No, let's just let this one play out. He works in a big, beautiful museum, running the food services department (food services - could there be a less gustatory term for providing people with nourishment?).

Never in a million years would I have imagined that.

Tuesday, August 11, 2009

Back to Paper

Last week, after again reading some news article online and then rubbernecking at some of the moronic comments left at its footer, I decided that I would avoid reading newspapers online, save for the New York Times, which doesn't allow comments beneath its articles.

Why? Regular readers know I don't like a lot of online commenting (maybe that's why no one ever comments here....hmmmm....uh oh), and I've decided that maybe I should do something about it.

So far, going back to reading things in print has been a pretty pleasant experience. One's tastes tend to be more catholic - I find myself reading a lot of articles that I wouldn't bother with online, and, frankly, as an aesthetic experience, reading a paper is vastly more satisfying than reading on a desktop.
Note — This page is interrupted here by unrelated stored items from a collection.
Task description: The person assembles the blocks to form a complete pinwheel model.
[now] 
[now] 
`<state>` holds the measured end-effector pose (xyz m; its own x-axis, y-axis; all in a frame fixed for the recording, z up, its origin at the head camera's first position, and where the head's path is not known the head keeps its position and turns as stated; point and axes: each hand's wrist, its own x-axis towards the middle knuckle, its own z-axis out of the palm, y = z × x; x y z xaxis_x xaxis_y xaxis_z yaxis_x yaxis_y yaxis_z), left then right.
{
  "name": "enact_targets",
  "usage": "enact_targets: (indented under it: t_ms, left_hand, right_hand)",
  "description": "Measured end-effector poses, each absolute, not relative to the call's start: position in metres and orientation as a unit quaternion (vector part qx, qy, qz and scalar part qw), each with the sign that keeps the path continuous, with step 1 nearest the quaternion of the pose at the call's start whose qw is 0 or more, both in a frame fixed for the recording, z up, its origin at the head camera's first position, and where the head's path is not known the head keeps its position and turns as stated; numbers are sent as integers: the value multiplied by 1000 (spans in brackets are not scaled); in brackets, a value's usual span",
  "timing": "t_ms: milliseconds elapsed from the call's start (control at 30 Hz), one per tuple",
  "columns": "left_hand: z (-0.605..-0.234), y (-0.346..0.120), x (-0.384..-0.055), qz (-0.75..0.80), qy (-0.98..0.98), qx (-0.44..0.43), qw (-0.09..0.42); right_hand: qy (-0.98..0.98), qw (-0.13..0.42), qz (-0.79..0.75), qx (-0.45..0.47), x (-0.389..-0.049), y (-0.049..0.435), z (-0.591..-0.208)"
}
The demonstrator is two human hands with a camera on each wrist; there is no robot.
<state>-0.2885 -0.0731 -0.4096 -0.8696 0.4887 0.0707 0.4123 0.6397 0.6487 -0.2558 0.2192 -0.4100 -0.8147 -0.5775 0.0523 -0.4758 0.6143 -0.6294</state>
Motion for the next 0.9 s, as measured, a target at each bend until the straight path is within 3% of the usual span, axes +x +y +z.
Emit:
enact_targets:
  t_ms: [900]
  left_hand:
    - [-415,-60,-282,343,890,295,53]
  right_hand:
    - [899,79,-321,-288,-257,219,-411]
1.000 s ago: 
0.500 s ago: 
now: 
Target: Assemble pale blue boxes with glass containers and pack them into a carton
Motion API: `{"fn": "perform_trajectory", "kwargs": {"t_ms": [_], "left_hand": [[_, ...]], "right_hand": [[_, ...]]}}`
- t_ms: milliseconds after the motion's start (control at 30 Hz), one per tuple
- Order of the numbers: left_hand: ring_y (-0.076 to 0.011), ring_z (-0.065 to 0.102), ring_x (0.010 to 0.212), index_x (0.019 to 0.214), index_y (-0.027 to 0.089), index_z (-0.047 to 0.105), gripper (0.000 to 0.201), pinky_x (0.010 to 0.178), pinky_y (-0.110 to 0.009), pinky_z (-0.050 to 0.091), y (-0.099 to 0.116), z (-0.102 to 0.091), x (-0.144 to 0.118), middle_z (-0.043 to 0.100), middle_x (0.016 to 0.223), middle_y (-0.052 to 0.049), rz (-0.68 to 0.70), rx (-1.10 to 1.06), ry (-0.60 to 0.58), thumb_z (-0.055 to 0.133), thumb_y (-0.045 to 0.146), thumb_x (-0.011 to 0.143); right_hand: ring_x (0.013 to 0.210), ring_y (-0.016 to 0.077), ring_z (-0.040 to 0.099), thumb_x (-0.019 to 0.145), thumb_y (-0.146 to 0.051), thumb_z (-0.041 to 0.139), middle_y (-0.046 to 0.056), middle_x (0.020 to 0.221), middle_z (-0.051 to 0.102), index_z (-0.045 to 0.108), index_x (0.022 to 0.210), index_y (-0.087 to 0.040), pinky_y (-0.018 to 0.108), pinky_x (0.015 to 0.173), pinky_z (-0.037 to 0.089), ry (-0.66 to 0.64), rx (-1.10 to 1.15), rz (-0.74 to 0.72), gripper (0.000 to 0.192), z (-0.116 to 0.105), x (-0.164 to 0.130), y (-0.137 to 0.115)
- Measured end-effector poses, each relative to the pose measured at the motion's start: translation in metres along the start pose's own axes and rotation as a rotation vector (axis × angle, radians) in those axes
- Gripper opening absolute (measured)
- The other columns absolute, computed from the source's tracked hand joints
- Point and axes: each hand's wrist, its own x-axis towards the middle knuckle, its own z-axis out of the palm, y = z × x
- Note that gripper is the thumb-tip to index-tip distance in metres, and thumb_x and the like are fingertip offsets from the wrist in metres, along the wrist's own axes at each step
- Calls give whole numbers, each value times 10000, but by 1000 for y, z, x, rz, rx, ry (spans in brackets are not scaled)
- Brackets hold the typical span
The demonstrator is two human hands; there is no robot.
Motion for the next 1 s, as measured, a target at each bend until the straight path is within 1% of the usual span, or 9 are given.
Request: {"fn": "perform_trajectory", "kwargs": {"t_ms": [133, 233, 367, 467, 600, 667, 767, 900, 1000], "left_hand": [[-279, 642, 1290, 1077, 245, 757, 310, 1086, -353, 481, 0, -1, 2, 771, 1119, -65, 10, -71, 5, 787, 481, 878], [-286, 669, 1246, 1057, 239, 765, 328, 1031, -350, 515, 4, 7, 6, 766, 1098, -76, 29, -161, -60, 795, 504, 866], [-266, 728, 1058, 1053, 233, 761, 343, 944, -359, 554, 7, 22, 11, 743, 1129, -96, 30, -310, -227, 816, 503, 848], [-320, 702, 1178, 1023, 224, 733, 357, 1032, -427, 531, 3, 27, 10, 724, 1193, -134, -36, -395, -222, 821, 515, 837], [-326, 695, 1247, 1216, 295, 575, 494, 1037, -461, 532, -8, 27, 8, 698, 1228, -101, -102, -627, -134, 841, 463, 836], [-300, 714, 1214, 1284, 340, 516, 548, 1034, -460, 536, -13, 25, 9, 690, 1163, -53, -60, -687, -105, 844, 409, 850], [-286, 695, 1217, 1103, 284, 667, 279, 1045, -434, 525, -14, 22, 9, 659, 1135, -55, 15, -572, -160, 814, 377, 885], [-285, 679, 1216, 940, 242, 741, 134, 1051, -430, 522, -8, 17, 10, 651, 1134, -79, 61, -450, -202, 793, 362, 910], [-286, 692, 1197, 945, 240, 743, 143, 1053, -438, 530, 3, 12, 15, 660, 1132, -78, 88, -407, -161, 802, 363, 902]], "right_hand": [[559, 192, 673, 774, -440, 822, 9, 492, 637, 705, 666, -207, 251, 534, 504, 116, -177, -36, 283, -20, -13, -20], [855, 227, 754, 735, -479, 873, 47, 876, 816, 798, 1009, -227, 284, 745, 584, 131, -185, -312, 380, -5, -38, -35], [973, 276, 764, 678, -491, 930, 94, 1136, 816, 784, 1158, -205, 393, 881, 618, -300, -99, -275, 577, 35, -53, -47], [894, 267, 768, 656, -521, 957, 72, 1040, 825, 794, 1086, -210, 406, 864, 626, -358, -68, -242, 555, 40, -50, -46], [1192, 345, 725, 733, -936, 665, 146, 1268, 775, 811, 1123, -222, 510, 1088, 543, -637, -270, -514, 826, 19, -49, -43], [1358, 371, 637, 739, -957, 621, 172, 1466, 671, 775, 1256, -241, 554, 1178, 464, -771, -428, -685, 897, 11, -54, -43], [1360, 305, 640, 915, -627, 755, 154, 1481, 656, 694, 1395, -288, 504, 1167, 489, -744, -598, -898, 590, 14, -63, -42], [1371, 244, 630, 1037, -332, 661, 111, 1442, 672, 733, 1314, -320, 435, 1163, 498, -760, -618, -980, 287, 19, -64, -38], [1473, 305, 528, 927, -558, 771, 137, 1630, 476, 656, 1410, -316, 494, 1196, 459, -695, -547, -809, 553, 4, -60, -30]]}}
I still believe there's too much heft to most papers, especially on weekends. I do believe that there's a market in Toronto for a small "daily briefing" kind of paper, something cosmopolitan, that situates local news in a broader context alongside thoughtful, mixed commentary. In other words, something along the line of the Financial Times (still bar none my favourite paper), but closer to the size of the local free papers.

I believe that people starving for this kind of thing would pay well for it, just to avoid the ads. All that remains is for someone to start this paper!

By the way, if all this sounds familiar, it's because I've written on the same thing before. Think of it as online recycling.

Friday, August 07, 2009

No More Promises

I just finished reading Genesis. A few thoughts:

1) Joseph is the most pious character in Genesis, and therefore the least likable, when taking Genesis as a literary whole.

2) Much of Genesis concerns God favouring someone, and that someone screwing up, usually pretty badly, leaving God with egg on his his face, because, being God, he doesn't feel as though he can renege. But he always keeps trying, until he just kind of absents himself from the second half of the book, with lots of "God of your father" stuff, and not a lot of God actually being around. Compare and contrast this with Jesus' feelings about his apostles, which often borders on exasperation.

3) My favourite character in Genesis is Esau, in part because his name shows up in a disproportionate number of crossword puzzles.

4) If there is anything to be learned from Genesis, it's to never trust your siblings.